**What the task asks**
For this exercise, repeat the whole listing below exactly. Leave the pictures out.

**Material for this exercise**
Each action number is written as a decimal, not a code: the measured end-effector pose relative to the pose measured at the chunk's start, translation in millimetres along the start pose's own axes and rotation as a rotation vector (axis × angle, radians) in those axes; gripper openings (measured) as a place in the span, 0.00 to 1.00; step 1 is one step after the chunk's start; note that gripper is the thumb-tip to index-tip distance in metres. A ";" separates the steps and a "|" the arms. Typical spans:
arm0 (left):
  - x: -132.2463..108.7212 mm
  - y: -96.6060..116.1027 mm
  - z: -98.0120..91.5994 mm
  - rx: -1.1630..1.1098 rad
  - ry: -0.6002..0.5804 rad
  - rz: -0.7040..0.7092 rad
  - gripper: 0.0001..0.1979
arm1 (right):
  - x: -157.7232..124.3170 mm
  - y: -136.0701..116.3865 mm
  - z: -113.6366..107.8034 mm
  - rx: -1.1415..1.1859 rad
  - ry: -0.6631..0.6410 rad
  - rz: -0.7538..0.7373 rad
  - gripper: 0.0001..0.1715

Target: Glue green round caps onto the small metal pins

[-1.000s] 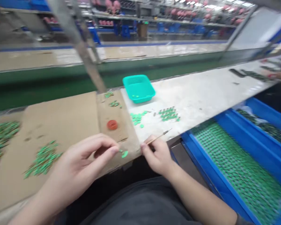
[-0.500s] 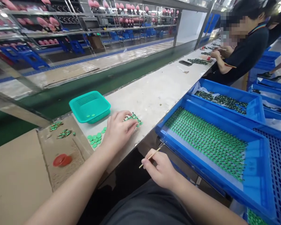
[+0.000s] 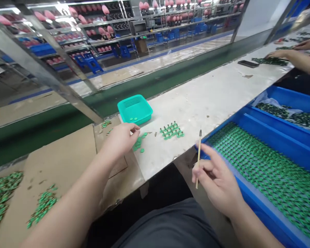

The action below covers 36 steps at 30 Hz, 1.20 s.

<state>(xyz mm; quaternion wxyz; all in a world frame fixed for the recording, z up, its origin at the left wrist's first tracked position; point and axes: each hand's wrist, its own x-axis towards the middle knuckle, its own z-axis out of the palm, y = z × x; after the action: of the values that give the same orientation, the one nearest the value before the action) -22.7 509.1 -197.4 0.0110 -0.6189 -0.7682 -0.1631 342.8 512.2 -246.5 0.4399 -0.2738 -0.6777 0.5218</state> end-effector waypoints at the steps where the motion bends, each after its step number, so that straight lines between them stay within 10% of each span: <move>1: 0.8 -8.8 -3.1 0.010 -0.053 -0.021 0.14 | 3.5 -4.8 0.7 0.027 0.013 -0.023 0.40; 11: 18.5 -0.5 18.0 -0.048 -0.249 -0.043 0.18 | 23.9 -53.7 8.8 0.119 -0.018 -0.135 0.11; 16: -66.7 -15.7 -8.4 -0.088 -0.130 0.034 0.08 | 24.9 -51.8 26.7 0.051 0.170 -0.127 0.08; 20: -173.1 -26.9 -17.1 -0.065 0.034 0.111 0.15 | 36.8 -37.7 54.4 0.154 0.020 -0.038 0.21; 23: -221.7 -33.8 -12.5 -0.088 0.136 0.144 0.13 | 47.1 -26.5 81.3 0.165 -0.049 0.033 0.11; 36: -229.2 -33.8 5.1 -0.108 0.228 0.008 0.10 | 61.4 -2.8 162.4 0.248 -0.295 0.230 0.14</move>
<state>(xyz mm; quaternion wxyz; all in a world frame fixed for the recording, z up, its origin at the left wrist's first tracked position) -0.4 287.2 -260.4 0.0654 -0.5991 -0.7496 -0.2736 171.4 486.6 -235.9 0.3041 -0.2138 -0.6297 0.6821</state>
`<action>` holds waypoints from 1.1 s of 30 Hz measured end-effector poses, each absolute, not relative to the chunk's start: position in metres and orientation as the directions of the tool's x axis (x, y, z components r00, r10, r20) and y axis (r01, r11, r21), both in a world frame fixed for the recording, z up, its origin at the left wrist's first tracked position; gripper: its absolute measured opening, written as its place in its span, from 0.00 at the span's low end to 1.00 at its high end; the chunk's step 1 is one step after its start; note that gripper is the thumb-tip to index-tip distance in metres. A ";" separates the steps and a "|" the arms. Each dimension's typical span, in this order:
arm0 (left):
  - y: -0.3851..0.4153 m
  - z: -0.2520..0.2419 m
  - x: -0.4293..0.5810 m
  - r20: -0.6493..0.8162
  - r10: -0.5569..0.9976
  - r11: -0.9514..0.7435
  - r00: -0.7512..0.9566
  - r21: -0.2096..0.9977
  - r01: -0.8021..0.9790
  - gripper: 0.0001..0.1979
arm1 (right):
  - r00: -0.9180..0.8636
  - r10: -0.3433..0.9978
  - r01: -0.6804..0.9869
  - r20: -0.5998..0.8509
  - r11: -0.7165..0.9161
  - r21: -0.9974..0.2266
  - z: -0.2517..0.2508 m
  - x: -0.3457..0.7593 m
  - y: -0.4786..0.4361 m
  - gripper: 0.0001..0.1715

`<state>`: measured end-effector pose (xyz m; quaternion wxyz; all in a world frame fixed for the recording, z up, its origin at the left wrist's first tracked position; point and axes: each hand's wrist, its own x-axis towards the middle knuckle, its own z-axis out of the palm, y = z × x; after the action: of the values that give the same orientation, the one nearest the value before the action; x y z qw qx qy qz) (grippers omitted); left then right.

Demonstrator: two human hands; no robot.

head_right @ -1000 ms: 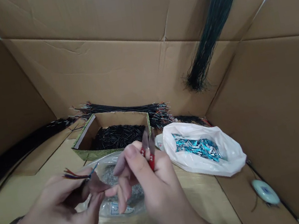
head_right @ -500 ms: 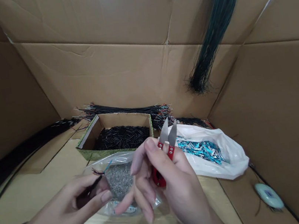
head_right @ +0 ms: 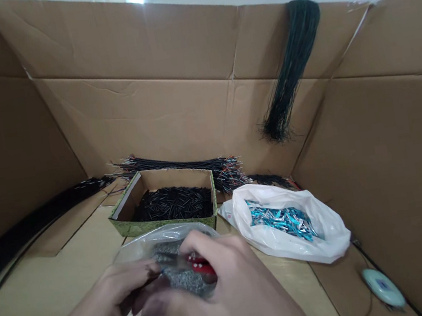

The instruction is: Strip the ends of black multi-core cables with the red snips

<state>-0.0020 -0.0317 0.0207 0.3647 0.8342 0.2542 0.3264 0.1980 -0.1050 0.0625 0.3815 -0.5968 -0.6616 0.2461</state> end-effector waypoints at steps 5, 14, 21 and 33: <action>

**Completed task**
Each action number is written as a decimal, not a code: the measured end-effector pose relative to the pose measured at the chunk's start, translation in millimetres along the start pose's own axes and rotation as a rotation vector (axis × angle, radians) in those axes; gripper openings (measured) as a place in the span, 0.00 to 1.00; step 1 is one step after the chunk's start; note that gripper is the thumb-tip to index-tip distance in metres. A ";" separates the steps and a "|" the arms. Typical spans:
arm0 (left):
  - x: -132.2463..108.7212 mm
  - y: -96.6060..116.1027 mm
  - z: -98.0120..91.5994 mm
  - rx: -1.1630..1.1098 rad
  - ry: -0.6002..0.5804 rad
  - rz: -0.7040..0.7092 rad
  - gripper: 0.0001..0.1979
arm1 (right):
  - x: -157.7232..124.3170 mm
  - y: -136.0701..116.3865 mm
  - z: -113.6366..107.8034 mm
  - rx: -1.1415..1.1859 rad
  - ry: -0.6631..0.6410 rad
  - rz: -0.7538..0.7373 rad
  - gripper: 0.0001..0.1715

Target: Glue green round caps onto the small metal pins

[-1.000s] 
[-0.500s] 
[+0.000s] 

The action below covers 36 steps at 30 Hz, 1.20 s.

<state>(xyz mm; quaternion wxyz; all in a world frame fixed for the recording, z up, its origin at the left wrist's first tracked position; point and axes: each hand's wrist, its own x-axis towards the middle knuckle, its own z-axis out of the palm, y = z × x; after the action: of the values that give the same orientation, the one nearest the value before the action) -22.7 509.1 -197.4 0.0110 -0.6189 -0.7682 -0.1631 342.8 512.2 -246.5 0.4399 -0.2738 -0.6777 0.5218</state> end-effector waypoints at the steps where the motion bends, each after its step number, so that straight lines between them stay within 10% of each span: <move>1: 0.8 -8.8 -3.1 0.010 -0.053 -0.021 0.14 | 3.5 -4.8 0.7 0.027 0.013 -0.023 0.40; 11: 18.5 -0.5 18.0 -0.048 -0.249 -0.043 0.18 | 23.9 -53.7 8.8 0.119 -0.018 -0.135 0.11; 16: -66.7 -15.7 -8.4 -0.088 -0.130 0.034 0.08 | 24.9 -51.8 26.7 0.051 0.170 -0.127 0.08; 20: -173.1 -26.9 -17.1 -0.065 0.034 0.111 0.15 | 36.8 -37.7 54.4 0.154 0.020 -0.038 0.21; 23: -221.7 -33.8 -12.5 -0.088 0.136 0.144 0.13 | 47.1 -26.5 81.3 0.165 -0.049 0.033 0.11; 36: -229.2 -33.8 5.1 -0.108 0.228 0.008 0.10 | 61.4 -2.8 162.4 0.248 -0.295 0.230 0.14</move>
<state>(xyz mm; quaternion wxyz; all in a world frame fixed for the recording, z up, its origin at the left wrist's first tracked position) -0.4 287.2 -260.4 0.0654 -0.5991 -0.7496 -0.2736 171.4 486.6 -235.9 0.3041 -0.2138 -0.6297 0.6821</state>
`<action>` holds waypoints from 1.1 s of 30 Hz measured end-effector poses, each absolute, not relative to the chunk's start: position in metres and orientation as the directions of the tool's x axis (x, y, z components r00, r10, r20) and y axis (r01, r11, r21), both in a world frame fixed for the recording, z up, its origin at the left wrist's first tracked position; gripper: its absolute measured opening, written as its place in its span, from 0.00 at the span's low end to 1.00 at its high end; the chunk's step 1 is one step after its start; note that gripper is the thumb-tip to index-tip distance in metres. A ";" separates the steps and a "|" the arms. Each dimension's typical span, in this order:
arm0 (left):
  - y: -0.3851..0.4153 m
  - z: -0.2520..0.2419 m
  - x: -0.4293..0.5810 m
  - r20: -0.6493..0.8162
  - r10: -0.5569..0.9976
  - r11: -0.9514..0.7435
  - r00: -0.7512..0.9566
  - r21: -0.2096..0.9977
  - r01: -0.8021..0.9790
  - gripper: 0.0001..0.1979
arm1 (right):
  - r00: -0.9180..0.8636
  - r10: -0.3433..0.9978
  - r01: -0.6804..0.9869
  - r20: -0.5998..0.8509
  - r11: -0.7165..0.9161
  - r21: -0.9974..0.2266
  - z: -0.2517..0.2508 m
  - x: -0.3457..0.7593 m
  - y: -0.4786..0.4361 m
  - gripper: 0.0001..0.1715

`<state>`: measured end-effector pose (xyz m; quaternion wxyz; all in a world frame fixed for the recording, z up, its origin at the left wrist's first tracked position; point and axes: each hand's wrist, its own x-axis towards the middle knuckle, its own z-axis out of the palm, y = z × x; after the action: of the values that give the same orientation, the one nearest the value before the action; x y z qw qx qy qz) (grippers omitted); left then right.

Demonstrator: two human hands; no robot.

head_right @ -1000 ms: 
head_right @ -500 ms: 
head_right @ +0 ms: 

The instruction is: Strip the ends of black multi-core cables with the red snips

<state>-0.0020 -0.0317 0.0207 0.3647 0.8342 0.2542 0.3264 0.1980 -0.1050 0.0625 0.3815 -0.5968 -0.6616 0.2461</state> end-effector waypoints at steps 5, 14, 21 and 33: <action>

The exercise is done; no more work remains.